-- The task --
Transcribe the listing below in full, keeping every line exactly as it is.

[Start of section]

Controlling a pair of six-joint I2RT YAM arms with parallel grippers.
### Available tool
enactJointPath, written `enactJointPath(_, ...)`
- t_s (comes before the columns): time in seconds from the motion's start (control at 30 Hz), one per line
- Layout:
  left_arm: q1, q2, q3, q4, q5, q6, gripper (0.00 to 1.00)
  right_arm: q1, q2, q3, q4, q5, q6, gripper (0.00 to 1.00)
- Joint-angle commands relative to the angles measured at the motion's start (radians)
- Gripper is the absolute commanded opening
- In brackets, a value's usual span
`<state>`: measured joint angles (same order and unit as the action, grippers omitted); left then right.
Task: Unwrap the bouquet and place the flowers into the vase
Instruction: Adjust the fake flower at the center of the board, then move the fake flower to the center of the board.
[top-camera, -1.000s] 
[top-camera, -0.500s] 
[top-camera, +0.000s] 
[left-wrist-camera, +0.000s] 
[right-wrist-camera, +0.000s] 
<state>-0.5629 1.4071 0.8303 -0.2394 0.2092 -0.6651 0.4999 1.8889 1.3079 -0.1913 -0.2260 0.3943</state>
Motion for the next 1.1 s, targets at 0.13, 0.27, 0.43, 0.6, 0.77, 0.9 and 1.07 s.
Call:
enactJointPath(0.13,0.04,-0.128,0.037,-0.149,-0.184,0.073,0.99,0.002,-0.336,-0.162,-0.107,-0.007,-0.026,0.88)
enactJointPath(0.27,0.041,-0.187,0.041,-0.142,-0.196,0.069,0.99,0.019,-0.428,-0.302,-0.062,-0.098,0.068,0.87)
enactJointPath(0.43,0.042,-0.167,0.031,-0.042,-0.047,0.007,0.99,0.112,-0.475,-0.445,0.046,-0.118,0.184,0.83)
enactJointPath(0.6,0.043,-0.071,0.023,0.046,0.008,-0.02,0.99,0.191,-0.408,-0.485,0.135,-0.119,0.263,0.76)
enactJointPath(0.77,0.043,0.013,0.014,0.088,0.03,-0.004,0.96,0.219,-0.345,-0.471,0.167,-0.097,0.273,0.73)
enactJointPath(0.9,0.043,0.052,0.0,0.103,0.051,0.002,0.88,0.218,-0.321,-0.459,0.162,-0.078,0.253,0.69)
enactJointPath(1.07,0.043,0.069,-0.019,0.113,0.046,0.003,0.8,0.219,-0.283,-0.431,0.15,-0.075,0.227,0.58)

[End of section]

-- Problem solution --
Controlling a pair of six-joint I2RT YAM arms with parallel grippers.
### Available tool
enactJointPath, written `enactJointPath(_, ...)`
- t_s (comes before the columns): time in seconds from the motion's start (control at 30 Hz), one per line
- Layout:
  left_arm: q1, q2, q3, q4, q5, q6, gripper (0.00 to 1.00)
  right_arm: q1, q2, q3, q4, q5, q6, gripper (0.00 to 1.00)
- Joint-angle commands relative to the angles measured at the motion's start (radians)
- Gripper is the absolute commanded opening
- In brackets, a value's usual span
`<state>`: measured joint angles (same order and unit as the action, grippers omitted); left then right.
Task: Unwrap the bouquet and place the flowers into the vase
Instruction: Adjust the fake flower at the center of the board, then move the fake flower to the center of the board.
[top-camera, -1.000s] 
[top-camera, -0.500s] 
[top-camera, +0.000s] 
[left-wrist-camera, +0.000s] 
[right-wrist-camera, +0.000s] 
<state>-0.5629 1.4071 0.8303 -0.2394 0.2092 -0.6651 0.4999 1.8889 1.3079 -0.1913 -0.2260 0.3943</state>
Motion for the next 1.1 s, targets at 0.13, 0.27, 0.43, 0.6, 0.77, 0.9 and 1.07 s.
Call:
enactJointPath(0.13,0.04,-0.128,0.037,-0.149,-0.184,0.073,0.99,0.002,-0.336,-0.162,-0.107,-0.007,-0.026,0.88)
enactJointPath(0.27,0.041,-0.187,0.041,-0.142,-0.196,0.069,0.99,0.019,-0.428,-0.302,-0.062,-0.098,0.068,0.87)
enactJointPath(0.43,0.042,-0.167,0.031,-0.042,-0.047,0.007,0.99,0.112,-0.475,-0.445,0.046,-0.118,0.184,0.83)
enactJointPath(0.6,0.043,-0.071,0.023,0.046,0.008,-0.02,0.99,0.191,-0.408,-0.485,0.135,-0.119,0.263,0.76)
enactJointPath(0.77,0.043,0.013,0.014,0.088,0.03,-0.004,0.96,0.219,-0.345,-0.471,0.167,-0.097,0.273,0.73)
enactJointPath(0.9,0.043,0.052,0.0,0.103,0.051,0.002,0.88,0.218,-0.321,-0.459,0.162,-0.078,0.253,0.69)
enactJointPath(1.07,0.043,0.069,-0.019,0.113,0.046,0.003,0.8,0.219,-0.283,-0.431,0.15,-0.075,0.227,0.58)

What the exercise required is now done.